Two scholars of Harvard University, Professors Zittrain and Edelman conducted between May and November 2002 an analysis of internet filtering in China. Some conclusions:

  • China blocked a large amount of material cutting across substantive categories but with emphasis on regional political issues (Taiwan, Tibet etc), on religion, on tourism to other countries, on health
  • There was extensive mistaken blocking, seemingly accidental, of innocuous content, reflecting lack of precision in blocking methods.
  • Filtering is becoming more subtle over time

Other sources indicate that the filtering operation alone employs currently some 30.000 persons

In February 2004 The Chinese Government decided to consider the operations and location of all the 200.000 internet cafés in the country which serve approximately 80 million users. Already in 2003 the cafés were expected to install software to block forbidden content.
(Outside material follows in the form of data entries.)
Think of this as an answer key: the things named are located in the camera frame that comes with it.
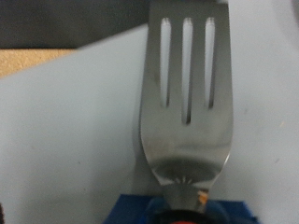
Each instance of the metal spatula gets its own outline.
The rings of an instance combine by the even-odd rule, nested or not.
[[[203,210],[233,133],[226,4],[151,3],[140,122],[149,166],[171,207]]]

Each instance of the white surface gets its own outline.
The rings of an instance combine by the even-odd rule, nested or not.
[[[211,195],[245,200],[265,224],[299,220],[293,4],[230,1],[235,134]],[[100,223],[119,192],[159,191],[137,141],[146,34],[140,27],[0,80],[8,224]]]

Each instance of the spatula slot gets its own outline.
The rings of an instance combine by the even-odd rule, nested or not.
[[[205,39],[205,104],[208,108],[213,107],[214,103],[214,51],[215,51],[215,20],[206,20],[206,39]]]
[[[192,57],[193,23],[191,18],[183,22],[182,43],[182,122],[191,121],[191,57]]]
[[[161,22],[161,46],[160,46],[160,89],[161,105],[167,107],[169,103],[169,50],[171,39],[171,23],[168,18]]]

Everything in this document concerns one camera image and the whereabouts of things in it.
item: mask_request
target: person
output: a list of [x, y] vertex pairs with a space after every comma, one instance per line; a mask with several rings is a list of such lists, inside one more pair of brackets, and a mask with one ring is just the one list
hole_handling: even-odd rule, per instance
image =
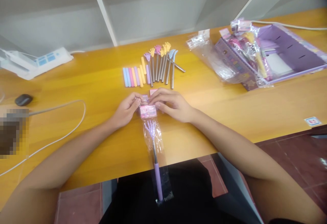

In July 2004 it was announced that text messaging was was subject to "Self-Discipiline Standards on Content in Mobile Short Messaging Service", aiming at filtering out pornographic, undesirable or illegal information.

Since July 2004 more than 300 persons have been arrested and hundreds of websites closed. Those arrested will be tried under legislation enacted in September 2004; maximum penalty will be life in prison.

A striking example on how the Internet can empower individuals in China and how it can force authorities into action is the case of Muzimei, a South Chinese lady in her mid-twenties who chronicled her sex life at a web blog hosting system which was closed down after tens of thousands of people logged on to it. Not since the legendary peasant-soldier Lei Feng has an individual, non-member of the top political leadership had this kind of publicity in China.

Another telling example of the empowerment of the people by the Internet is the SARS-epidemic in 2003 and the failure of the attempts to suppress information related to it (admittedly, text messaging played the crucial role here).

An interesting and potentially troubling precedent has been created by Google News China: Google has recently agreed not to include sources that are inaccessible from the PRC. Its defence is that it provides links, not stories. Including links leading to empty pages would be pointless. The ethics of the decision as well as the impact of market forces on Google's operation in China need to be given particular attention.

There are clear indications that China is moving slowly but steadily towards a more pluralistic society. This in spite of all the retrograde steps we have wittnessed in the recent past.

The logic of the market weighs heavily against the logic of blocking undesirable information on the Internet.

As experience concerning the Internet accumulates, China might be more attracted by the Malaysian or Singaporean example than that of, say, Vietnam.